ASSIGNED TASK:
Leaving the pictures aside, reproduce the data in full and word for word.

SUPPLIED RECORDS:
- - -

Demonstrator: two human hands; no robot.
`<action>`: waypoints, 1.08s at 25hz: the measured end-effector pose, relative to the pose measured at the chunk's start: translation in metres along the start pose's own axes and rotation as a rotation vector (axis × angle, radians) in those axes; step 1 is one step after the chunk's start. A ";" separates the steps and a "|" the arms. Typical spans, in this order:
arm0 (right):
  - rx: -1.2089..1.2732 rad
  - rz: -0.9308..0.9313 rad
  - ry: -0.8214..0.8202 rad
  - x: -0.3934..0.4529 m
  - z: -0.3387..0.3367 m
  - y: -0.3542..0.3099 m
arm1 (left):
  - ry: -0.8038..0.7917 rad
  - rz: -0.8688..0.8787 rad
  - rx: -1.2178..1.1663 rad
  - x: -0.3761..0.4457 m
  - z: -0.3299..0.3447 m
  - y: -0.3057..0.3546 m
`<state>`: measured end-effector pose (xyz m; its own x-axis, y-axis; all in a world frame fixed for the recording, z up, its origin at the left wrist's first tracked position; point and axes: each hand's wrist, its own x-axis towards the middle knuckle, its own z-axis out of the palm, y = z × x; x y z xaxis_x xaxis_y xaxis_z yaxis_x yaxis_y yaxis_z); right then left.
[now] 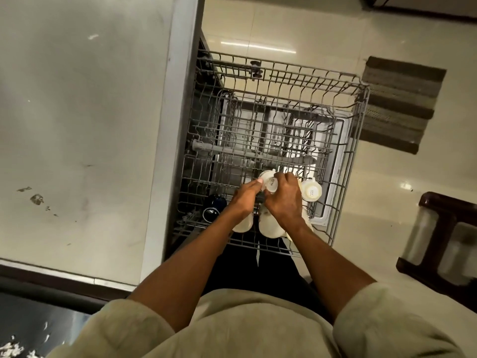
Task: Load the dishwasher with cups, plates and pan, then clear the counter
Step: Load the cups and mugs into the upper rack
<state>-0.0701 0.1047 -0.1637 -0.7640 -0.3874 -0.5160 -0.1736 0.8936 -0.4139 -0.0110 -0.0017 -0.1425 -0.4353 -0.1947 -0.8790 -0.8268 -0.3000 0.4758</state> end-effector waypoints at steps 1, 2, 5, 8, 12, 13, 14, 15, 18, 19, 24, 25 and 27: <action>-0.022 0.002 -0.009 0.001 0.002 -0.001 | -0.013 -0.005 -0.004 0.002 0.000 -0.002; -0.039 0.003 -0.015 0.003 0.004 -0.001 | -0.027 -0.007 -0.011 0.004 0.000 -0.003; -0.045 0.012 -0.031 0.006 0.008 -0.004 | -0.034 -0.017 -0.016 0.009 0.000 -0.004; -0.041 0.023 -0.030 0.008 0.010 -0.010 | -0.025 -0.020 -0.002 0.015 -0.001 -0.009; -0.046 -0.015 0.015 -0.001 0.019 -0.007 | 0.007 -0.004 -0.040 0.016 -0.002 -0.012; -0.037 -0.021 0.017 -0.004 0.021 -0.004 | 0.012 -0.008 -0.043 0.017 -0.002 -0.013; -0.031 -0.022 0.020 -0.006 0.020 -0.001 | 0.004 -0.020 -0.048 0.016 -0.001 -0.014; -0.030 -0.022 0.019 -0.006 0.020 0.001 | -0.010 -0.031 -0.055 0.016 -0.001 -0.014; -0.047 -0.023 -0.006 0.000 0.016 0.003 | -0.042 -0.041 -0.053 0.016 0.002 -0.015; -0.059 -0.021 -0.015 0.002 0.015 0.003 | -0.047 -0.048 -0.052 0.016 0.003 -0.013; -0.093 0.023 -0.085 0.015 0.017 0.000 | -0.073 -0.064 0.000 0.017 0.004 -0.005; -0.089 0.029 -0.087 0.016 0.017 0.000 | -0.074 -0.070 0.001 0.018 0.004 -0.005; -0.090 0.037 -0.100 0.018 0.019 -0.001 | -0.077 -0.076 0.001 0.019 0.003 -0.004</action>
<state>-0.0718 0.0926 -0.1867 -0.7060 -0.3702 -0.6037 -0.2048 0.9228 -0.3263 -0.0169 -0.0009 -0.1613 -0.3975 -0.0986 -0.9123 -0.8587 -0.3103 0.4077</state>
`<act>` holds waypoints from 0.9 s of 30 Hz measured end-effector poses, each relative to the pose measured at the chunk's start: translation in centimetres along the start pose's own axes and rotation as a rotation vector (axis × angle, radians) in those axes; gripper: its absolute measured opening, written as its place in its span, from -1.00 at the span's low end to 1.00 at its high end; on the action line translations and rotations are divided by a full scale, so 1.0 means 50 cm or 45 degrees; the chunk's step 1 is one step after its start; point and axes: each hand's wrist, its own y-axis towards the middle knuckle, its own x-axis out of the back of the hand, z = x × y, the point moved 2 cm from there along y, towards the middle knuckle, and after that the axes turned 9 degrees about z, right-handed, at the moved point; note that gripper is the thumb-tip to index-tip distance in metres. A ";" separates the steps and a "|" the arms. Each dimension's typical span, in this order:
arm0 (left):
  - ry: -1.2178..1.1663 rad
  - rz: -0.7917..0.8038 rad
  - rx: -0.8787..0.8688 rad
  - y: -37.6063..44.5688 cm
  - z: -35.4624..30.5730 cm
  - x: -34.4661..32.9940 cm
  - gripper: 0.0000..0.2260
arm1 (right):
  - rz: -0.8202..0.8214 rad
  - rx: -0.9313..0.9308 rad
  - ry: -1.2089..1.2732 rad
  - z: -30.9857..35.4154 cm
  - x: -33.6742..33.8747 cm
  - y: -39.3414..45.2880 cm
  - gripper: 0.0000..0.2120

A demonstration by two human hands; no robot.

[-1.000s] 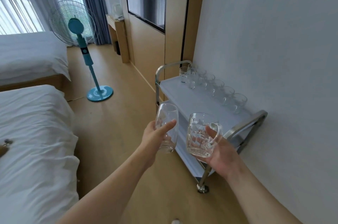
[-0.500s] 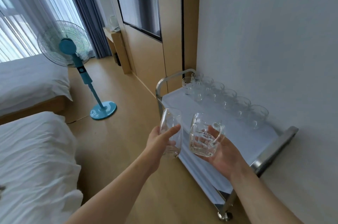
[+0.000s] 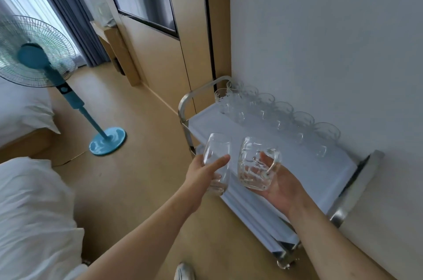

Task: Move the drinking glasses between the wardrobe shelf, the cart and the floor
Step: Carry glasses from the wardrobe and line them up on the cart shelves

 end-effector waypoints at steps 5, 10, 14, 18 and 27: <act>0.038 0.106 0.017 0.090 -0.028 0.061 -0.21 | -0.101 0.038 -0.039 0.003 -0.037 0.071 -0.59; 0.093 0.210 0.010 0.181 -0.089 0.129 -0.14 | -0.316 0.084 0.120 -0.009 -0.054 0.149 -0.57; 0.144 0.282 0.009 0.247 -0.117 0.179 -0.24 | -0.352 0.108 0.077 -0.020 -0.092 0.207 -0.58; 0.193 0.355 0.032 0.292 -0.121 0.211 -0.18 | -0.414 0.078 -0.001 -0.048 -0.110 0.243 -0.45; 0.180 0.467 0.054 0.397 -0.122 0.201 -0.33 | -0.592 0.109 0.137 -0.063 -0.070 0.297 -0.78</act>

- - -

RESULT OF THE EXERCISE:
Demonstrator: two human hands; no robot.
`<action>`: waypoints, 1.08s at 25hz: the measured end-effector pose, relative to the pose measured at the chunk's start: translation in metres along the start pose's own axes and rotation as a rotation vector (axis × angle, radians) in those axes; step 1 is one step after the chunk's start. A ";" separates the steps and a "|" the arms. Typical spans, in this order:
arm0 (right):
  - rx: -1.2089..1.2732 rad
  - rz: -0.9308..0.9313 rad
  - ry: -0.8214..0.8202 rad
  - x: -0.3934..0.4529 m
  - z: -0.3387..0.3367 m
  - y: -0.3542..0.3099 m
arm1 (left):
  - ry: -0.8038..0.7917 rad
  - rz: -0.8688..0.8787 rad
  - rx: -1.2178..1.1663 rad
  - x: -0.3761..0.4457 m
  - z: -0.3299..0.3447 m
  - y: -0.3057..0.3546 m
`<state>`: measured end-effector pose (xyz m; its own x-axis, y-axis; all in a world frame fixed for the recording, z up, its origin at the left wrist's first tracked position; point and axes: each hand's wrist, its own x-axis towards the middle knuckle, its own z-axis out of the palm, y = z × x; x y z xaxis_x xaxis_y xaxis_z yaxis_x yaxis_y yaxis_z); right then left.
[now] 
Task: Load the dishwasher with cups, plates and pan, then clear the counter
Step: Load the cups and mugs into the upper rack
<state>-0.0701 0.1047 -0.1637 -0.7640 -0.3874 -0.5160 -0.1736 0.8936 -0.4139 -0.0110 -0.0017 -0.1425 -0.4353 -0.1947 -0.8790 -0.8268 -0.3000 0.4758</state> end-effector waypoints at steps 1, 2, 5, 8, 12, 13, 14, 15, 18, 19, 24, 25 and 27: <action>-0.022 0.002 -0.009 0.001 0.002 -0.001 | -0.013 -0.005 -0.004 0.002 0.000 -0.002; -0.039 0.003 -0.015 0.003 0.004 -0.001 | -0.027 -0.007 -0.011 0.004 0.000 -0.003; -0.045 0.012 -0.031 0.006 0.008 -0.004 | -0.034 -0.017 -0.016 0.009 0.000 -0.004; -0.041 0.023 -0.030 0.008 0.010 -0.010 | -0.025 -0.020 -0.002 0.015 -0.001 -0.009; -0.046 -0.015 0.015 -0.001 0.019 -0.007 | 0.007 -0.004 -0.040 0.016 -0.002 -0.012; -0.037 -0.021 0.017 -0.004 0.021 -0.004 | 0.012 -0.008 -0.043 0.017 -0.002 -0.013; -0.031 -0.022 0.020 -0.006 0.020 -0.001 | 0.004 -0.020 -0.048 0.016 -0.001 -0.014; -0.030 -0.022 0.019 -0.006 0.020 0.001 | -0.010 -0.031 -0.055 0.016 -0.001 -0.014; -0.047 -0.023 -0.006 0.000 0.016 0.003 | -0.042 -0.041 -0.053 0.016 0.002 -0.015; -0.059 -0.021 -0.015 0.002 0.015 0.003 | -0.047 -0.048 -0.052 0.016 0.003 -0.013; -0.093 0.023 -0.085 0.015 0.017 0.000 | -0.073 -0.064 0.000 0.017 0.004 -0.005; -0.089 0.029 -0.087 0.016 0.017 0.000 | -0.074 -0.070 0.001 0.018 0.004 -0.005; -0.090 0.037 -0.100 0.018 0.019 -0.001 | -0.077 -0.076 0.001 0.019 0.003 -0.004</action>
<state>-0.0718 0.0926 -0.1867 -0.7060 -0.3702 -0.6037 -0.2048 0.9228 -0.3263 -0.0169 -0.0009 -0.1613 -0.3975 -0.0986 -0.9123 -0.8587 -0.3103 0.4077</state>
`<act>` holds waypoints from 0.9 s of 30 Hz measured end-effector poses, each relative to the pose measured at the chunk's start: translation in centimetres along the start pose's own axes and rotation as a rotation vector (axis × angle, radians) in those axes; gripper: its absolute measured opening, written as its place in its span, from -1.00 at the span's low end to 1.00 at its high end; on the action line translations and rotations are divided by a full scale, so 1.0 means 50 cm or 45 degrees; the chunk's step 1 is one step after its start; point and axes: each hand's wrist, its own y-axis towards the middle knuckle, its own x-axis out of the back of the hand, z = x × y, the point moved 2 cm from there along y, towards the middle knuckle, and after that the axes turned 9 degrees about z, right-handed, at the moved point; note that gripper is the thumb-tip to index-tip distance in metres. A ";" separates the steps and a "|" the arms. Each dimension's typical span, in this order:
arm0 (left):
  - ry: -1.2178..1.1663 rad
  - rz: -0.7917..0.8038 rad
  - rx: -0.8787..0.8688 rad
  - y: -37.6063..44.5688 cm
  - z: -35.4624..30.5730 cm
  - x: -34.4661..32.9940 cm
  - gripper: 0.0000..0.2260
arm1 (right):
  - rz: -0.8202..0.8214 rad
  - rx: -0.9313..0.9308 rad
  - ry: -1.2089..1.2732 rad
  - z: -30.9857..35.4154 cm
  - x: -33.6742..33.8747 cm
  - y: -39.3414..45.2880 cm
  - gripper: 0.0000..0.2120

A demonstration by two human hands; no robot.

[-1.000s] 
[-0.500s] 
[+0.000s] 

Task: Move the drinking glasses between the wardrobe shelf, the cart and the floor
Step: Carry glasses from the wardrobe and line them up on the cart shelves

 end-effector waypoints at steps 5, 10, 14, 18 and 27: <act>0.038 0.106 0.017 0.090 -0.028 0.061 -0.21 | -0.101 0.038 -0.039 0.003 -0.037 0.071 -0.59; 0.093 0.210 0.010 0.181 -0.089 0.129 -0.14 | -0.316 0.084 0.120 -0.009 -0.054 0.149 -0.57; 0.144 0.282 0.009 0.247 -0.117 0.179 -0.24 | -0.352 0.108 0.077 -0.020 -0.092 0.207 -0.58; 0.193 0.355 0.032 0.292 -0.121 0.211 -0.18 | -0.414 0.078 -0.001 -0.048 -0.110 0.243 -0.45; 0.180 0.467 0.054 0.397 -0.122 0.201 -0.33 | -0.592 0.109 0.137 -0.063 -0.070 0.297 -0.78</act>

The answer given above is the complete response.